Brookside renovation


Firehouse Gallery

 This building, located on Main St. in Berryville, was originally home to the Berryville Fire Dept. and later renovated for use as the offices for the Town of Berryville and the Berryville Police Dept..  Currently owned by the Town, the building was recently rented to the non-profit organization Berryville Main Street (BMS).  It was the goal of BMS to convert the first floor of the building to a community gallery space where local and regional artists could display their wares while contributing to the gallery via commission based sales.  A new bathroom on both floors and a small office space in the corner of the gallery were part of the design provided by Main Street Architecture in Berryville.  Much of the original  structure was revealed and maintained as finished surfaces, including the concrete floor and the brick and stucco walls which were patched and painted.  The original garage door openings had been framed in with doors and windows while being used as office space.  In this renovation, the infill framing was removed and storefront glass was used within the original door jambs to create a bright and open space for the gallery.  All of the built-in display cases, portable display panels, tables, and the sales counter were built by Houseworks' members Will and Greg.  

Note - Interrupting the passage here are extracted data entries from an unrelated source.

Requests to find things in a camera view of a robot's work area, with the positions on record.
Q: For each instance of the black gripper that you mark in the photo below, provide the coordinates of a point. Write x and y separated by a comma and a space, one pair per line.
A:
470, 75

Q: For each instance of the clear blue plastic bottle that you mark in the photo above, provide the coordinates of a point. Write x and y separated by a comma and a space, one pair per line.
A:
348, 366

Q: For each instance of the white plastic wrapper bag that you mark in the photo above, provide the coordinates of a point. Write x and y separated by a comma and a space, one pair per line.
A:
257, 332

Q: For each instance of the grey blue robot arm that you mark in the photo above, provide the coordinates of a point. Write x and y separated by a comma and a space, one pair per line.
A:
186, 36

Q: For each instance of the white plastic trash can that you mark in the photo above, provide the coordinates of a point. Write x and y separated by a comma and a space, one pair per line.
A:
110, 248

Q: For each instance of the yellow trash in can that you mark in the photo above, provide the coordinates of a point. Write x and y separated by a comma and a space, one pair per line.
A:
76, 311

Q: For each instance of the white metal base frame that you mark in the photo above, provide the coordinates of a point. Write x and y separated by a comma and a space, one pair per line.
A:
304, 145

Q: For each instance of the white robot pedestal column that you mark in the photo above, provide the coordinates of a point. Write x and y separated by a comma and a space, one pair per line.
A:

The existing portico was in poor condition due to a flat roof design and some bad waterproofing details.  We removed it completely and built the new portico in its place with a very maintenance-free approach.  The columns are made from a fiberglas composite and all of the trim components, including the beadboard on the arched ceiling, are made of PVC.  Much care was taken to attach the structure to the front of the house securely and with proper flashing details to divert water away from the wall.  Also, the connection to the brick floor was critical to maintain the structural integrity of the entire roof system.  A threaded rod runs from the brick porch, through the hollow columns, and into the roof beams eliminating any chance of uplift in excessive winds.  Drawings for this project were provided by the owner who had the portico designed by a local architect.

Portico Slideshow


This project involved creating a variety of living spaces in a previously unfinished basement while also establishing a sense of connection between the main living level and the basement, or "lower level", by opening the entrance of the stairwell where it connects to the kitchen.  To increase the level of comfort, the perimeter foundation walls were insulated with foamboard and cork flooring was installed over the concrete slab with a heavily padded vapor barrier underneath.   There were many opportunities for custom built cabinets throughout including the credenza in the kitchen where the wall was opened into the stairwell, the divider cabinet with the tapered columns in the living area, and the bookcases between the stair corridor and the pottery studio.  Other custom touches by Houseworks include sliding doors built from recycled barnwood that was brought from a family farm,  the hanging light fixture made out of an old ox yoke, and a vanity made from an antique oak table.